What would you do if you had more leisure time? I’m sitting outside on a glorious Sunday afternoon, cool in the shade and warm in the sun, listening to the sort of rock music meant for summer. I’m edged in a short hour between my Pastor Nominating Committee meeting & follow up emails and when I need to leave to catch a plane for Chicago for work for the next few days.*
My life is filled with meaningful and joyful work, almost all of which requires me to sit at a computer. Funny that, isn’t it?
But I’ve lately been having fantasies of what I’d do if I actually had real blocks of unencumbered time in which to do stuff I wanted to do (as opposed to the stuff I already decided to do – I’m a lover of novelty!). I’m quite sure I’d end up filling those hours (if not quite a packed as they are now…)
My fantasy life isn’t what it once was. This may be partially because so many fantasies of youth have come true. I am married to a guy I totally dig, and who seems happy with me. I have two happy, healthy children. I’m working my dream job. I have a D20 tea mug. Hard to improve on this.
But lately I’ve been daydreaming a lot about writing, and history.
Anyway, a recent fantasy has to do with being an author. I have wanted to be an author since I first realized that a) you had to have a job b) writing books was a job. Unfortunately, I have never written a book. This puts a damper on one’s authorship. But I’ve recently come to imagine what series of books I want to write. I always wanted to write fantasy novels a la Tolkien. But it turns out I’m terrible at it. As I’ve sunk into true belonging into this amazing town I live in, though, I’ve discovered all this phenomenal history, and remarkable stories. You’ve heard me talk about this before, but it seems like every few months I find out something new and amazing about the town.

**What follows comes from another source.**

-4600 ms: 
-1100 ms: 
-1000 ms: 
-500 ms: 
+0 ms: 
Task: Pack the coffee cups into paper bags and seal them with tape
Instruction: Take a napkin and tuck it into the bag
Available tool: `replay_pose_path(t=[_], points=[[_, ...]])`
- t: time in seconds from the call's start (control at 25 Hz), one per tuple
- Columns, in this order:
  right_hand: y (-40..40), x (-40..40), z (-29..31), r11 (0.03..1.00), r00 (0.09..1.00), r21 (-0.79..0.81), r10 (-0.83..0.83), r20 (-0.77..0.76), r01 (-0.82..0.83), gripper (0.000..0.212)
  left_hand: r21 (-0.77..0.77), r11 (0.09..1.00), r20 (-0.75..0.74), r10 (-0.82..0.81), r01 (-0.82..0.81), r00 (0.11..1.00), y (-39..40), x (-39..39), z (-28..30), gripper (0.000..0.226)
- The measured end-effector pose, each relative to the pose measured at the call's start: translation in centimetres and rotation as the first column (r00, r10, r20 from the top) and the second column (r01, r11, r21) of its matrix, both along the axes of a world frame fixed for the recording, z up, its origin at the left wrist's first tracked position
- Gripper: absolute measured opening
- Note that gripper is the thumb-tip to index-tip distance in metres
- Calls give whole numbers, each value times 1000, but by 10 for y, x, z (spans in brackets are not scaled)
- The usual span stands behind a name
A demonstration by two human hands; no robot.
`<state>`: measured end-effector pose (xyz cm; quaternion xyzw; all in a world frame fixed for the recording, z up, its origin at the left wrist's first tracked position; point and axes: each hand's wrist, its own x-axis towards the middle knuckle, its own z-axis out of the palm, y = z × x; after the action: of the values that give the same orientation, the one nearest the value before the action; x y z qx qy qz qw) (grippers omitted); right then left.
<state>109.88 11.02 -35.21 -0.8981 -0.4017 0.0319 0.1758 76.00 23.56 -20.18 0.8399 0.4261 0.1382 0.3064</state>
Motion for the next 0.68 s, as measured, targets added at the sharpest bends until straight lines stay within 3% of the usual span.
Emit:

The most recent discovery came when I did a tour of Lindenwood Cemetery only to learn that Stoneham was *apparently* a hotbed of the Spiritualist Movement.
So my latest brilliant idea is to write a series of mystery novels, loosely set in the history of Stoneham. It would start with the naked sailors & wolf attacks of the early 1700s. It would wind it’s way through the blood and suffering of the Revolutionary War. We’d get Jacob Gould’s murder, of course. The Spiritualists would follow. Perhaps then the Civil War and the Underground Railroad. That would be followed by the pugilists on Spot Pond & the mysterious “Where Shute Fell” marker in the roaring 20s (even the cursory research for this post points out that the marker far predates the prohibition prize fights!). We’d dedicate time to the great Pan Pacific Race, where Stoneham was wrongfully denied it’s place in history by cheating.
I might stop there, coming at that point to close to living remembrance to steal so boldly. Or it might be, in doing the depth and research of learning I would have to do to write these books, I’d uncover even more rich stories in the interstices. I imagine the books being threaded together by the lives of the people who span them. Silas Dean would show up often, in fact or in memory. Elizur Wright might be the hero of the Civil War book. Maybe there’d be two Civil War books – same time, two perspectives. Honestly, I might be a happy woman for decades just doing research until I felt like I knew enough to start writing. (Although given my personality, I’d probably start writing and then get sidetracked on the research.)
Doesn’t that sound like fun? Can’t you see my notebooks spread out before me, a look of concentration on my face? Can’t you imagine me hovering over the library’s microfiche machine? I imagine falling into long digressions with Dolly in the library, following heretofore unknown threads of history. Consider the hikes in the Fells to see _that spot_. The joy of unearthing just the perfect picture from forgotten archives. The maps that would need to be made and adjusted for each one of these moments in time. The cast of characters set and threaded through books.
Then imagine the books actually get published, to some degree of success. (Let’s be clear, this falls well into the realm of utmost fantasy.) Imagine the sectional in the library touting the local author! The tour of local sites by the Historical Commission! A book signing at the Book Oasis (where the patrons thrill to imagine the courage of the Underground Railroad travelers and conductors on the very spot where they now stand)! Imagine my sleepy town rising from the backwater of history to claim its place next to Concord and Lexington. (OK, probably not that much, but maybe people would have heard of it?) Imagine citizens walking past Silas Dean’s house with a sense of awe and ownership.
It’s a pretty good fantasy, as fantasies go.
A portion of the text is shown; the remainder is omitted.